[libcxx-commits] [PATCH] D101729: [libcxx] deprecates `std::iterator` and removes it as a base class

Louis Dionne via Phabricator via libcxx-commits libcxx-commits at lists.llvm.org
Fri May 21 12:12:51 PDT 2021


ldionne added a comment.

In D101729#2739518 <https://reviews.llvm.org/D101729#2739518>, @EricWF wrote:

> Removing the `std::iterator` inheritance is potentially ABI breaking. In particular in the case of `reverse_iterator`.
> If the iterator provided to `reverse_iterator` also inherits from `std::iterator`, then the first member of `reverse_iterator` goes from having an offset of 4 to an offset of 0 bytes
> (because the compiler couldn't place the same empty base at the same address).
>
> I'm not sure how much we care, but I see this being a case that could easily arise in real world code.
> @ldionne thoughts?

Interesting catch Eric, thanks for chiming in. It looks like `raw_storage_iterator` has the same issue since the first member is a user-provided iterator, but I don't think we care for this one since it's deprecated in C++17 and removed in C++20 anyway (so there's likely no important ABI reliance on this type).
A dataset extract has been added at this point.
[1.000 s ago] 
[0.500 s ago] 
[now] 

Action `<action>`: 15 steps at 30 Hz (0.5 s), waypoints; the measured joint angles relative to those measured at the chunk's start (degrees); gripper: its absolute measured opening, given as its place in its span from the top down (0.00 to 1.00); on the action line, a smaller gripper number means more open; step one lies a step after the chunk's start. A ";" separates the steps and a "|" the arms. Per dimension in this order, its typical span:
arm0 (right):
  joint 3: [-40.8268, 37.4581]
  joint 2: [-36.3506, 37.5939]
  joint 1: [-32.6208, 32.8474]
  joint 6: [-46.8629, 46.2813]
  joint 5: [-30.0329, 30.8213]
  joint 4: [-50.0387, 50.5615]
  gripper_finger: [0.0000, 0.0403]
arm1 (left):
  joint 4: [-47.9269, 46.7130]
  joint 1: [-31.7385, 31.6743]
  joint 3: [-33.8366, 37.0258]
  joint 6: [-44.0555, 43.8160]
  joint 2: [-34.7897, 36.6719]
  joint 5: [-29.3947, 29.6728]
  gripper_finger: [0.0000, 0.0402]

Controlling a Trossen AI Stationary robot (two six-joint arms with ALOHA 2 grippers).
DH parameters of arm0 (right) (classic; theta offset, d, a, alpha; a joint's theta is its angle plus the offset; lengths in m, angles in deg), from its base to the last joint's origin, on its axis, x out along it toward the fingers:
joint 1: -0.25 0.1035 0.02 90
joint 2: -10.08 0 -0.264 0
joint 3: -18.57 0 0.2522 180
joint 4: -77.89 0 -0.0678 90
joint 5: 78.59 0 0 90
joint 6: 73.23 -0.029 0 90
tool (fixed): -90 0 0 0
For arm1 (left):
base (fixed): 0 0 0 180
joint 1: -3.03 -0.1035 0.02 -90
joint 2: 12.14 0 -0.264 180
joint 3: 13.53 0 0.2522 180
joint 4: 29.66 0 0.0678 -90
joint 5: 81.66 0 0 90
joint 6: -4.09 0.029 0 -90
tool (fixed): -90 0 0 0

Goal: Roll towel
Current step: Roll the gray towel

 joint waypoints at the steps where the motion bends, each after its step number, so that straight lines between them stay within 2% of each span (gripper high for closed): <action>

Thinking out loud: Before C++17, this is not an issue because `std::iterator` is there and we inherit from it. In C++17 and above, `std::iterator` is marked as `[[deprecated]]`, so if a user inherits from it, they are getting the deprecation warning and also the potential ABI break in `reverse_iterator`. I see the following solutions:

1. Don't care about it - it has a small chance to happen, and `std::iterator` is deprecated. If we do this, we should push to actually remove `std::iterator` ASAP, since we wouldn't have this problem if `std::iterator` were removed entirely.

2. In >= C++17, add `static_assert(!std::is_base_of<std::iterator, _Iter>::value, "Would be an ABI break");` inside `reverse_iterator`. That way, if anyone's using `std::reverse_iterator` with a type that would be potentially impacted by an ABI break, they'd be told at compile-time.

3. Use:

  class __one_byte { char __byte; };
  class __empty { };
  
  template <class _Iter>
  class _LIBCPP_TEMPLATE_VIS reverse_iterator
  #if _LIBCPP_STD_VER <= 14
      : public iterator<typename iterator_traits<_Iter>::iterator_category,
                        typename iterator_traits<_Iter>::value_type,
                        typename iterator_traits<_Iter>::difference_type,
                        typename iterator_traits<_Iter>::pointer,
                        typename iterator_traits<_Iter>::reference>
  #else
      // We must keep the __t member below at the same offset in all Standards, which requires
      // some work if _Iter inherits from std::iterator.
      : private conditional_t<is_base_of_v<iterator<XXXX>, _Iter> && !is_final_v<_Iter>, __one_byte, __empty>
  #endif
  {
  private:
      /*mutable*/ _Iter __t;  // no longer used as of LWG #2360, not removed due to ABI break
  
      static_assert(!__is_stashing_iterator<_Iter>::value,
        "The specified iterator type cannot be used with reverse_iterator; "
        "Using stashing iterators with reverse_iterator causes undefined behavior");
  
  protected:
      _Iter current;
  
      // ...
  };

(1) seems a bit reckless to me. (2) seems too constraining to me - I'm sure a lot of older code in the wild is still using `std::iterator` in ways that are not ABI sensitive, and it would be silly to break their code for that.

I think I'd go with (3) if we all agree it solves the ABI issue, since it's not such a big deal for us to do. In the future, I'd consider breaking the ABI of `reverse_iterator` and removing both this workaround and the `__t` workaround at once.